Stellantis, the company behind Fiat, Dodge and Jeep, has announced that it plans to halt one of its plants and lay off 1,200 workers starting in February. His reasoning? COVID-19 pressure, sure, along with a dash of chip shortages, but mostly all those electric vehicles you have to make.
The factory in question is one that makes Jeep Cherokees in Illinois, and the news comes as the automaker prepares for union negotiations. While the United Auto Workers argues that “the transition to electrification also creates opportunities” at the plant, an anonymous Stellantis spokesperson told CNBC and The Wall Street Journal which was instead the reason for the stop. “The most striking challenge is the rising cost associated with electrifying the auto market,” the company says, adding that it is exploring other uses for the plant and trying to find jobs for the workers it is laying off.
Stellantis is spending billions on electric vehicles
But let’s back up for a second: One of the world’s largest automakers says it has to close a plant indefinitely because of how much is electrification costing? That’s a bold claim, especially since it comes from a company I’d consider a distant third in the Big Three American automakers’ race to switch their lineups from gasoline to batteries. It also doesn’t help that Stellantis has been promising quite a few electrified Jeeps, and it’s hard to see why this factory couldn’t play a role in making those vehicles, at least one of which is due out next year (and many of them). which have been very difficult to find).

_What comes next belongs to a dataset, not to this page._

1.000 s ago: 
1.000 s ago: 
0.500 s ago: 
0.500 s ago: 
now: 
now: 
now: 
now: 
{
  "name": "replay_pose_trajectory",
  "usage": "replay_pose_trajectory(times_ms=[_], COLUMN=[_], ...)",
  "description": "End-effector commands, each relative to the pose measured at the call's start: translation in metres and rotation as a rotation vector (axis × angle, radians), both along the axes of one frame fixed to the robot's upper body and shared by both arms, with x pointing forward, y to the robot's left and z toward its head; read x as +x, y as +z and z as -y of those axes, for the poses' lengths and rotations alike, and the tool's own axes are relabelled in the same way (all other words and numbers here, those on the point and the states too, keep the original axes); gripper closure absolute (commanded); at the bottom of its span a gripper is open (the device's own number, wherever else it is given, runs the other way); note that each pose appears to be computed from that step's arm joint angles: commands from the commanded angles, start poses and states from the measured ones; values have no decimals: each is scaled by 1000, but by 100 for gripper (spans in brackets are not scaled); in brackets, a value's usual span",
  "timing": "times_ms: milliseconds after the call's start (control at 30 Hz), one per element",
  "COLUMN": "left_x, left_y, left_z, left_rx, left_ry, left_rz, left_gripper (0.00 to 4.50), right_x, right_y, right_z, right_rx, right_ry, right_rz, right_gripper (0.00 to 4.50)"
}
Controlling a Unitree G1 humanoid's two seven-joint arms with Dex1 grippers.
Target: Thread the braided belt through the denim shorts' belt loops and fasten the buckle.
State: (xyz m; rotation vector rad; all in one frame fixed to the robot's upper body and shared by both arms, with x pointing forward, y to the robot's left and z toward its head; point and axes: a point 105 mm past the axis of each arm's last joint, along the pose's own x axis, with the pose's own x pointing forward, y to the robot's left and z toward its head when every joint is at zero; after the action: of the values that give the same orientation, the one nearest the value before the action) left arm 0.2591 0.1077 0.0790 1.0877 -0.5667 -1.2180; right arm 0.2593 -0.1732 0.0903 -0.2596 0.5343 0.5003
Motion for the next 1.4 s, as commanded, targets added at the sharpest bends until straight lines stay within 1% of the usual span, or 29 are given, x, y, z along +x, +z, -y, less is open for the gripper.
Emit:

This isn’t to say that Stellantis isn’t spending big on EVs: It has promised to split a bill of up to $3 billion with Samsung for a battery factory in Indiana, and is investing $4.1 billion in a similar facility located in Canada, this time with LG. But that’s not an unthinkably large investment compared to some of its peers: GM is spending a whopping $7 billion on one of its Three EV battery factories in the works, Honda is helping build a $4.4 billion plant in Ohio (and spending $700 million more to revamp existing facilities), and Ford has announced it’s building three EV-related locations priced of more than $11.4 billion.
However, Ford is an interesting comparison because it also went through a recent round of layoffs, cutting around 3,000 jobs. There are no prizes for guessing one of the excuses he gave the employees; “We have the opportunity to lead this exciting new era of electric and connected vehicles,” read a memo from CEO Jim Farley and Chairman Bill Ford. “Building this future requires changing and reshaping virtually every aspect of the way we have operated for more than a century.” That, of course, meant cutting jobs.
It’s too early to say whether EVs will become a common scapegoat if the auto industry keeps laying off, but we now have at least two companies trying to paint the livelihood of thousands of people as the cost of the future. (Native EV companies like Tesla or Rivian, which have also had their own massive rounds of layoffs this year, don’t have that luxury.)